(Collected data entries)
- - -
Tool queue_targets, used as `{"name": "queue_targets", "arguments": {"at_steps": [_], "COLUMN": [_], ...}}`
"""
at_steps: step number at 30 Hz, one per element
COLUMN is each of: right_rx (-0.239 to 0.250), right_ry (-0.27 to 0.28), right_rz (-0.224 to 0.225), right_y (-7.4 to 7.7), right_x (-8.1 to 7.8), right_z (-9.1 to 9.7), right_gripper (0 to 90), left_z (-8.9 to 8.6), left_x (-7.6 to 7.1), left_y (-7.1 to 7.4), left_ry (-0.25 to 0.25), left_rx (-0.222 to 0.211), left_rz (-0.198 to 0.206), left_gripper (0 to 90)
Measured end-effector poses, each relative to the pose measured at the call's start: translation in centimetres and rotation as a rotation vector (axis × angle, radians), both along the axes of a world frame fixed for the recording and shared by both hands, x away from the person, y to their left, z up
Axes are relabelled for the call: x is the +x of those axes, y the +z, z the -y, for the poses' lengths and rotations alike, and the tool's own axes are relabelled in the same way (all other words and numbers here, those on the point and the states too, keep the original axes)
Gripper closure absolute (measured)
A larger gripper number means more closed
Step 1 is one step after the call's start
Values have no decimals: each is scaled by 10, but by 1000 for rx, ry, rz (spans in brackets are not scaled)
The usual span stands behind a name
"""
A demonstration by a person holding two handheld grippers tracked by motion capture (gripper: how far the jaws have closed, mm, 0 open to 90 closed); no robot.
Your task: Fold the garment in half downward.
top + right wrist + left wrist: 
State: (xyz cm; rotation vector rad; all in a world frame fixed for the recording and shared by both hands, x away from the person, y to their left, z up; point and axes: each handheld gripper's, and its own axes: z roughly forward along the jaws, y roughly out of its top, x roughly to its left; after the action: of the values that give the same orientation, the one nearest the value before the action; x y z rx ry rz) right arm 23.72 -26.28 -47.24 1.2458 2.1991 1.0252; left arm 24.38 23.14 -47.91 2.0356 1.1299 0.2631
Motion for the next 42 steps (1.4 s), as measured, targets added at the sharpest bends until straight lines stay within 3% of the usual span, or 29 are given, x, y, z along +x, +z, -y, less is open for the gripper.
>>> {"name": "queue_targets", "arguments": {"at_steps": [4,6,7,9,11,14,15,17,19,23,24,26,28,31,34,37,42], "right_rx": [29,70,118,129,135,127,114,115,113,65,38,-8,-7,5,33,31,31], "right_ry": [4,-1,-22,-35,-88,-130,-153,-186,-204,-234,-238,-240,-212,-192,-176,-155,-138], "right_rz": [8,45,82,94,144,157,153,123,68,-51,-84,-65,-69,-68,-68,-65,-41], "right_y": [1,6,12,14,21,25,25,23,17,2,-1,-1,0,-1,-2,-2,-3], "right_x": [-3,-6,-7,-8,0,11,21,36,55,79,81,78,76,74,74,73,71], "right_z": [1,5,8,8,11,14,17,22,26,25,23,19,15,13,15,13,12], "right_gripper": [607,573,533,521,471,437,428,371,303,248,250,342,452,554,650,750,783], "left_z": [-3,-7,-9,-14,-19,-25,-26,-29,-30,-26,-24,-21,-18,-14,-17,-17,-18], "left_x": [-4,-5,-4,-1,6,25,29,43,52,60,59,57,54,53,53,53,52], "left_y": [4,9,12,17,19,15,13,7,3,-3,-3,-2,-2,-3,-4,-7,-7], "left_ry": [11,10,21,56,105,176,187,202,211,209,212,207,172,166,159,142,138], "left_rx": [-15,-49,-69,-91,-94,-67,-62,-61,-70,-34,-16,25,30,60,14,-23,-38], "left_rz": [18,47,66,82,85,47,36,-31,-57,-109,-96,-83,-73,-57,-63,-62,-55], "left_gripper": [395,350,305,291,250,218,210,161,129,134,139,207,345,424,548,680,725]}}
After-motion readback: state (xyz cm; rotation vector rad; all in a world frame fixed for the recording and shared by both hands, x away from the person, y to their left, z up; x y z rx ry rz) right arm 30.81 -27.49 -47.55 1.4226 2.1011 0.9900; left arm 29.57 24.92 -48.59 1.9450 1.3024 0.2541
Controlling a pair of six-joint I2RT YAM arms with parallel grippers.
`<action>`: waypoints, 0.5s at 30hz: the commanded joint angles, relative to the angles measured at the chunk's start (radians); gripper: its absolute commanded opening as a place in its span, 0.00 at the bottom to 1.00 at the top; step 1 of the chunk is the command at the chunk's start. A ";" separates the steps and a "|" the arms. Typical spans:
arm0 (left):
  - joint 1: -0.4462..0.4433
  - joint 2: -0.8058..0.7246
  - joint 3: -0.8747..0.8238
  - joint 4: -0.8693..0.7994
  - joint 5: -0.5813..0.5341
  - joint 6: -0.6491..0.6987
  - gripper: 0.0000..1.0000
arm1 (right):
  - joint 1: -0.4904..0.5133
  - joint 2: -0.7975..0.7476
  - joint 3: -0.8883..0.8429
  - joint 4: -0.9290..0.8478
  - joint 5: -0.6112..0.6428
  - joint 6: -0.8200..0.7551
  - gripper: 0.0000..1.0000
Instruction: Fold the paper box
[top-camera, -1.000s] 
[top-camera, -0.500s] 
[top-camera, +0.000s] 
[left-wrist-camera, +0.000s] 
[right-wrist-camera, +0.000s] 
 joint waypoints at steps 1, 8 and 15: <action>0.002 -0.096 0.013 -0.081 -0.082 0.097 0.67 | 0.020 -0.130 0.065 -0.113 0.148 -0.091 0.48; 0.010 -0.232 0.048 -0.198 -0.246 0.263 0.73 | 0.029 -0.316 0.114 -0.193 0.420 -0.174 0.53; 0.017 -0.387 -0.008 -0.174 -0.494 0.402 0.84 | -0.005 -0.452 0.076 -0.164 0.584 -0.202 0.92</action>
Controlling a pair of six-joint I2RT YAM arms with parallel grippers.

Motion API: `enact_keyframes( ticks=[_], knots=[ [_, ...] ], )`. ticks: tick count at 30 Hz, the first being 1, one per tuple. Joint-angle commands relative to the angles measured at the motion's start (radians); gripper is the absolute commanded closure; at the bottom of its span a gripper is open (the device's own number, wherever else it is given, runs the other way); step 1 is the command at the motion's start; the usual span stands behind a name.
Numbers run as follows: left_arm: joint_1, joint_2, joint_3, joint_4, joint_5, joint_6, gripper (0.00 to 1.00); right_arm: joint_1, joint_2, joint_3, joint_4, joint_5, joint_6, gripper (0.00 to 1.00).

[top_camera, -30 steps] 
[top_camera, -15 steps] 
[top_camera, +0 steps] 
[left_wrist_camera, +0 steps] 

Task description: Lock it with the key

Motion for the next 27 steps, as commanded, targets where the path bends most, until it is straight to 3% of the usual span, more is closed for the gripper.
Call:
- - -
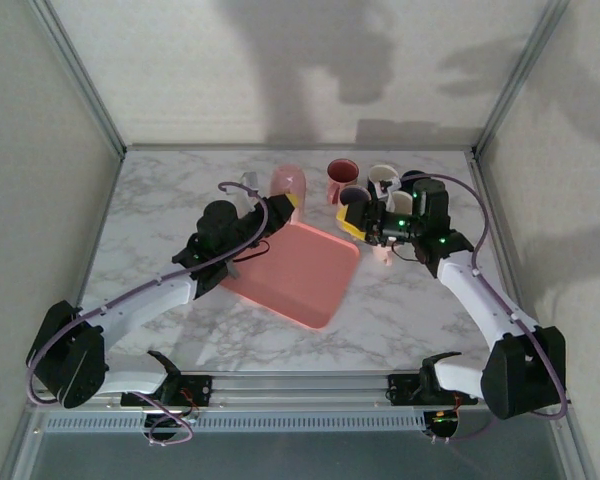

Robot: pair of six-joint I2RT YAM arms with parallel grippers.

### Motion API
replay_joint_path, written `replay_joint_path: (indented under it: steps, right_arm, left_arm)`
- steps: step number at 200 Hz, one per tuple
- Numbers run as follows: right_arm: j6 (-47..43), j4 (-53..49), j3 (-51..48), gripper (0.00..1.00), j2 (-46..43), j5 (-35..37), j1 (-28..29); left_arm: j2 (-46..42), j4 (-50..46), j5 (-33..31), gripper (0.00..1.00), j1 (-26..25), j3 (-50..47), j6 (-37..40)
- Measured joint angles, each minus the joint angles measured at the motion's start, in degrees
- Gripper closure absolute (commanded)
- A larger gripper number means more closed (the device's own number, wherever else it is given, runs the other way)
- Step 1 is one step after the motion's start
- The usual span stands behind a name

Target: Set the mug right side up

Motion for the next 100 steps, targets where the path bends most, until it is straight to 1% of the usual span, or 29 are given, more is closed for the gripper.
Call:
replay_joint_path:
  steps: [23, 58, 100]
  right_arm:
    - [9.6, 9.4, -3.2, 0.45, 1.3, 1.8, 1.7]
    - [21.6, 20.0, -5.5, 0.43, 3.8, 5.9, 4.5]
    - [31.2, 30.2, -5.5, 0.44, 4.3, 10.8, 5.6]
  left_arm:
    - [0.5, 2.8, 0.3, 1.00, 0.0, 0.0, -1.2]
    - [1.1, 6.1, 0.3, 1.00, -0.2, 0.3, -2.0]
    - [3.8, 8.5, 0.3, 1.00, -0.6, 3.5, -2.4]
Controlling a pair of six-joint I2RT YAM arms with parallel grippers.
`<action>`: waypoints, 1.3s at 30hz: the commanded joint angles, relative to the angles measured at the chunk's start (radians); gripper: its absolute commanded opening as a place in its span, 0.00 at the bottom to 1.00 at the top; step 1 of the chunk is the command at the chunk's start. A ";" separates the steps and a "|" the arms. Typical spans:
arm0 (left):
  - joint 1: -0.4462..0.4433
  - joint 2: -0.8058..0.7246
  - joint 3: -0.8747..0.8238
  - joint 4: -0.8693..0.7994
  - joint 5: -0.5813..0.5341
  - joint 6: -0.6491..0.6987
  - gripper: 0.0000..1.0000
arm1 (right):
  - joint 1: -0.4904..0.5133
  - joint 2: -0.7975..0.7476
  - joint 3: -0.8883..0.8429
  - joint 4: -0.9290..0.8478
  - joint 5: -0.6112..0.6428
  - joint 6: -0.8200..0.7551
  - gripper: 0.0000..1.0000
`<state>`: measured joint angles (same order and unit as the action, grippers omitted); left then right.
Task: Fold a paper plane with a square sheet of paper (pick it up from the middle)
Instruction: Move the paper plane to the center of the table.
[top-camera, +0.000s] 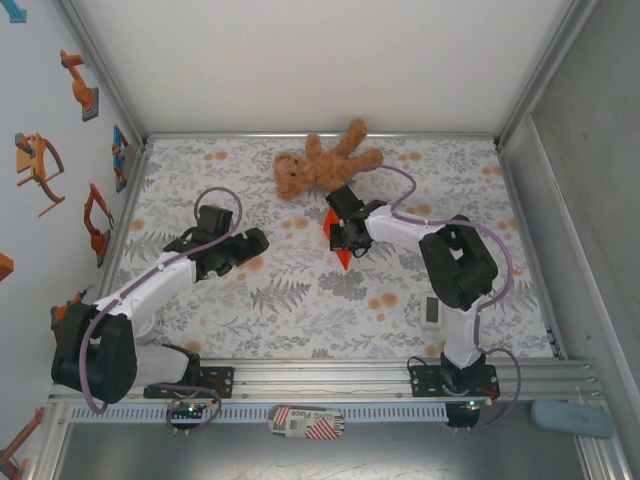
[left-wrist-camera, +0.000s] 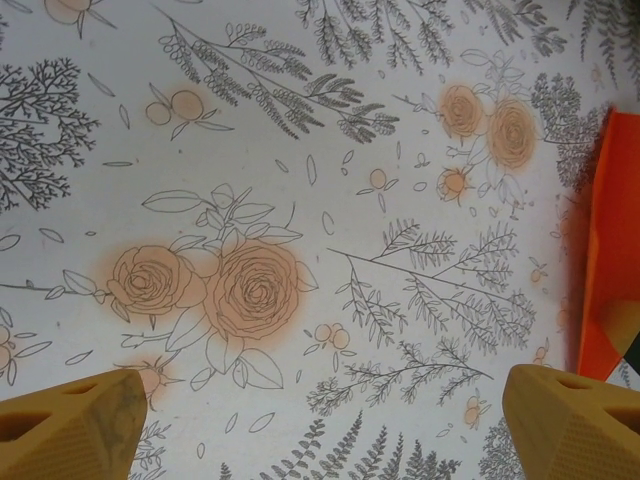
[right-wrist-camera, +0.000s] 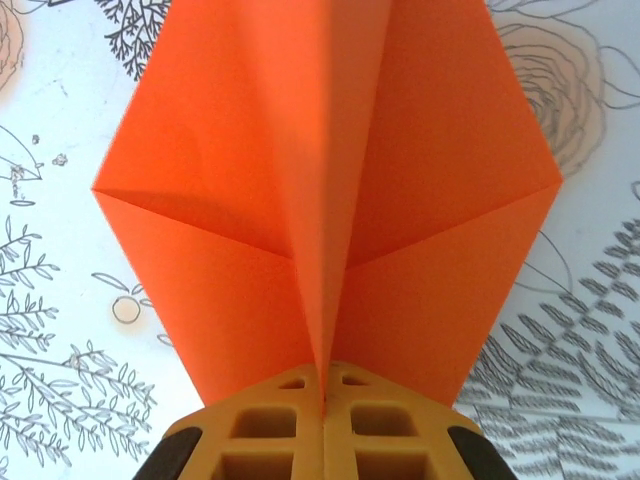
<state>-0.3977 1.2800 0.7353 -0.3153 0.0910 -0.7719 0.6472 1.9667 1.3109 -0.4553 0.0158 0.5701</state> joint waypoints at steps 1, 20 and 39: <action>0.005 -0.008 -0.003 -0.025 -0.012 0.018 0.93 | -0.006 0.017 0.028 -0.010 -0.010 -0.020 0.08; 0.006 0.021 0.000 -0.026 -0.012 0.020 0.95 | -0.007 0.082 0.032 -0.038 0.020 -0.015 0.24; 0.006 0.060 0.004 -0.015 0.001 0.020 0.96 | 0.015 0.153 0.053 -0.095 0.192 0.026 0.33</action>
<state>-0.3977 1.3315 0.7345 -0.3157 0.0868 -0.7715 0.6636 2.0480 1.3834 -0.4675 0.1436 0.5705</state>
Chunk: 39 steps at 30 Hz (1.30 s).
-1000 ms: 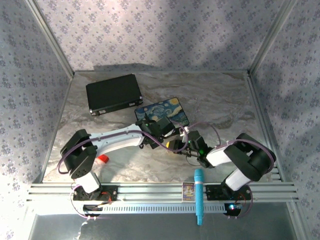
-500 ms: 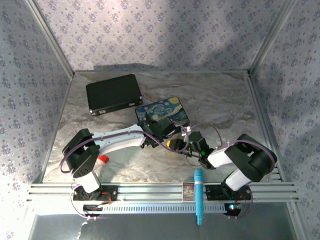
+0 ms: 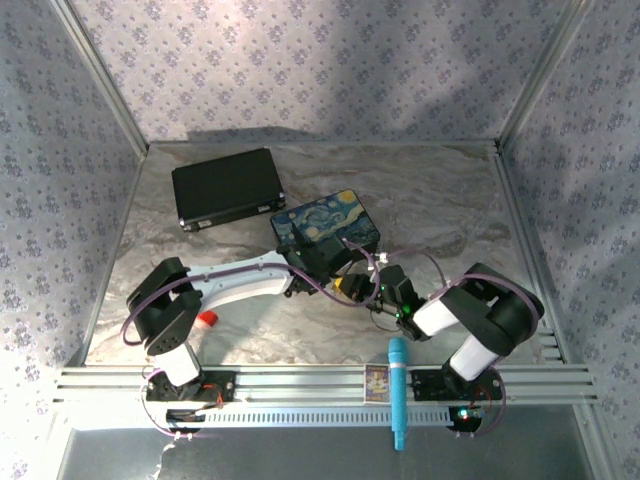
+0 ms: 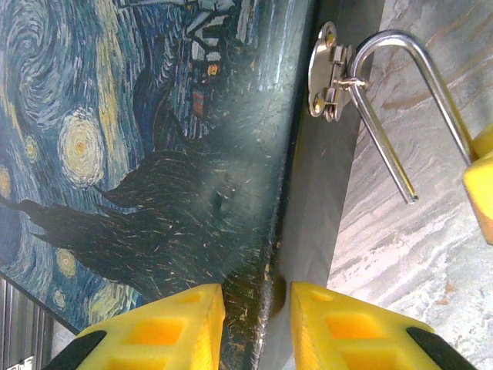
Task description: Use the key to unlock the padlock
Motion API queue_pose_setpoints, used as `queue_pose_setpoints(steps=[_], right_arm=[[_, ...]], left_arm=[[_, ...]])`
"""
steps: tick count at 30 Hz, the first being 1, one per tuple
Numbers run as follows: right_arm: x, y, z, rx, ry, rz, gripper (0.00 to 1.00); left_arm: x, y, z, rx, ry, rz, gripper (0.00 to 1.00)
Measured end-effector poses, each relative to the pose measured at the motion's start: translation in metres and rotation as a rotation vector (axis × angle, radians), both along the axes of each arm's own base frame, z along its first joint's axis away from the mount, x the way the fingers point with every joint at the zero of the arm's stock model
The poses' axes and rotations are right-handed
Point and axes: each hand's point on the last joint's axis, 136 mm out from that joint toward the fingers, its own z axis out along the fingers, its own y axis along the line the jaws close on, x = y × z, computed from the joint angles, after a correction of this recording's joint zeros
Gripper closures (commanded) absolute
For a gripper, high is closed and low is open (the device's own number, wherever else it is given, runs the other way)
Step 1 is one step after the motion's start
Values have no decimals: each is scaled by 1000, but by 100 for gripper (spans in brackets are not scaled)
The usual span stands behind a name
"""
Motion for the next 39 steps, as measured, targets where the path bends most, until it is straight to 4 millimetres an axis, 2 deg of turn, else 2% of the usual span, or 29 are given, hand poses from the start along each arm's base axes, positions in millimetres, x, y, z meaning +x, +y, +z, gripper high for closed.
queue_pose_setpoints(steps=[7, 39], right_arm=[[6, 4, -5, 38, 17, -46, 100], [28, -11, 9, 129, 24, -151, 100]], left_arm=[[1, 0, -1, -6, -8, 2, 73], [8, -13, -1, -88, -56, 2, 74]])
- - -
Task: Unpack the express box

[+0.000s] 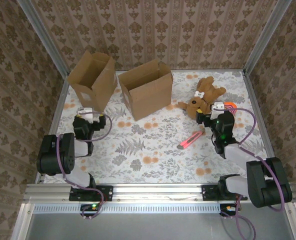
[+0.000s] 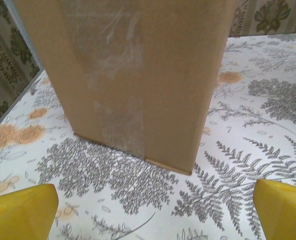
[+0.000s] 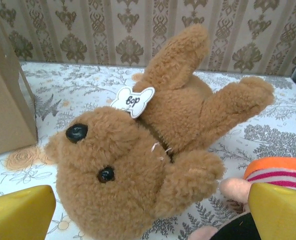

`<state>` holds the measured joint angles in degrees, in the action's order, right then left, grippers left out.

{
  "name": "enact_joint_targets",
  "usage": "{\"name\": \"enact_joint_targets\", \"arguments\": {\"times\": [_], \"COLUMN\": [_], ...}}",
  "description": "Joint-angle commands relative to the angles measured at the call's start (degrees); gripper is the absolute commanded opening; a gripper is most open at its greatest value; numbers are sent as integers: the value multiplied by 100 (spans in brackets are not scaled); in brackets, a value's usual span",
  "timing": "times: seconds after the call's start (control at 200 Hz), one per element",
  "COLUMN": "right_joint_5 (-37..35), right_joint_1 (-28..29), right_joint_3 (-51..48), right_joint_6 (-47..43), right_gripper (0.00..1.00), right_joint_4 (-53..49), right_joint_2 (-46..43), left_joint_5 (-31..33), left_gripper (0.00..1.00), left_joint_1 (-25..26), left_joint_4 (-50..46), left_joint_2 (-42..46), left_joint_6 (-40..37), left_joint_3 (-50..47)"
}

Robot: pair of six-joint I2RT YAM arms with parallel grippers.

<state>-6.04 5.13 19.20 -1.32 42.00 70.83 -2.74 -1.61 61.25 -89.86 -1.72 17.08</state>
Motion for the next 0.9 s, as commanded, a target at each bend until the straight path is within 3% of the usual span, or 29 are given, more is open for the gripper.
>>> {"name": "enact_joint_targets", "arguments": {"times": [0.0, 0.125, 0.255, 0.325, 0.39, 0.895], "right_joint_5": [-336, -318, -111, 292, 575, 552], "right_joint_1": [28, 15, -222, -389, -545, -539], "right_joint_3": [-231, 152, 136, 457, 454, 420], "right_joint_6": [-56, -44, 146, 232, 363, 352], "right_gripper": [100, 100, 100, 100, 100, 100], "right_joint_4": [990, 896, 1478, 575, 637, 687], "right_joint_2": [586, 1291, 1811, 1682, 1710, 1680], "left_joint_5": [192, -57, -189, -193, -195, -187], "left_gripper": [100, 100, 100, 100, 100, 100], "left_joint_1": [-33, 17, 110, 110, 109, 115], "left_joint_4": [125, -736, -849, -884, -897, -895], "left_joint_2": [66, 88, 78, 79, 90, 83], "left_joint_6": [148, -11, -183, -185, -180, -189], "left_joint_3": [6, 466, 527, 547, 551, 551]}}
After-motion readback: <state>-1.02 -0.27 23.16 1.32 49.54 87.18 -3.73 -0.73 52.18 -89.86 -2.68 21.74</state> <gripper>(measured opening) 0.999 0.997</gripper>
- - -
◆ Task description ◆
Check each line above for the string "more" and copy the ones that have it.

◆ Result ◆
A larger gripper number means more closed
Motion for the next 27 steps, as commanded, targets where the path bends most, until it is straight to 3% of the usual span, more is closed for the gripper.
- A larger gripper number means more closed (the device's own number, wherever else it is given, runs the other way)
Motion for the next 100 steps, targets where the path bends most, until it is straight to 1% of the usual span, or 29 are given, more is closed for the gripper.
Motion for the next 0.9 s, as commanded, a target at each bend until the straight path is within 3% of the usual span, or 29 are given, more is open for the gripper.

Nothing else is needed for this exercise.